== AIM OF THE EXERCISE ==
Write out the listing again, exactly as it appears below.

+ + +

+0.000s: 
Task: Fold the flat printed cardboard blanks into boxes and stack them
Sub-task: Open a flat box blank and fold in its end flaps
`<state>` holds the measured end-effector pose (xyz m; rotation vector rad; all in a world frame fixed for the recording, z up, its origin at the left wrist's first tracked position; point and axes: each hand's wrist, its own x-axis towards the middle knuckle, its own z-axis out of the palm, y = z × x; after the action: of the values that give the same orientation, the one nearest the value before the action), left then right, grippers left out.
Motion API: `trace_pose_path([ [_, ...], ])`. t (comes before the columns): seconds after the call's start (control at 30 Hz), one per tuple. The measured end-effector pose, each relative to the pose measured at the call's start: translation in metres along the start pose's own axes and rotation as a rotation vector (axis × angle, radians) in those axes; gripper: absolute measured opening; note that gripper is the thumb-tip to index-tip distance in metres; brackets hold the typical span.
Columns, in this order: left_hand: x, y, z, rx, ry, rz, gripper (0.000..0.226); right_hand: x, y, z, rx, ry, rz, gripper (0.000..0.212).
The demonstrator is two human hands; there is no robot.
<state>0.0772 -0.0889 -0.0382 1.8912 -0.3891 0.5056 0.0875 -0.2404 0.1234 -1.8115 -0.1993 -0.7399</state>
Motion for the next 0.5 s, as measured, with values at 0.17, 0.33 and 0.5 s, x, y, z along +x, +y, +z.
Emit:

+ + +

== TASK ANSWER ==
+0.000s: 
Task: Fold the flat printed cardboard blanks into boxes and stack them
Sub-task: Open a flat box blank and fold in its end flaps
`<state>` holds the measured end-effector pose (xyz m; rotation vector rad; all in a world frame fixed for the recording, z up, its origin at the left wrist's first tracked position; point and axes: each hand's wrist, its own x-axis towards the middle knuckle, its own z-axis out of the palm, y = z × x; after the action: of the values that give the same orientation, the one nearest the value before the action), left then right, grippers left out.
Motion API: `trace_pose_path([ [_, ...], ])`. t (comes before the columns): seconds after the call's start (control at 30 Hz), one per tuple. The measured end-effector pose, each relative to the pose measured at the call's start: translation in metres along the start pose's own axes and rotation as a rotation vector (axis × angle, radians) in those axes; gripper: absolute measured opening; note that gripper is the thumb-tip to index-tip distance in metres; brackets hold the typical span.
Columns, in this order: left_hand: x, y, z, rx, ry, rz, gripper (0.000..0.226); right_hand: x, y, z, rx, ry, rz, gripper (0.000..0.212).
The demonstrator is two human hands; there is no robot.
<state>0.0772 -0.0889 -0.0382 1.8912 -0.3891 0.5056 0.0875 -0.2404 0.1234 -1.8115 -0.1993 -0.7399</state>
Motion for the next 0.5 s, as measured, with values at 0.17, 0.33 and 0.5 s, x, y, z along +x, +y, +z.
Emit:

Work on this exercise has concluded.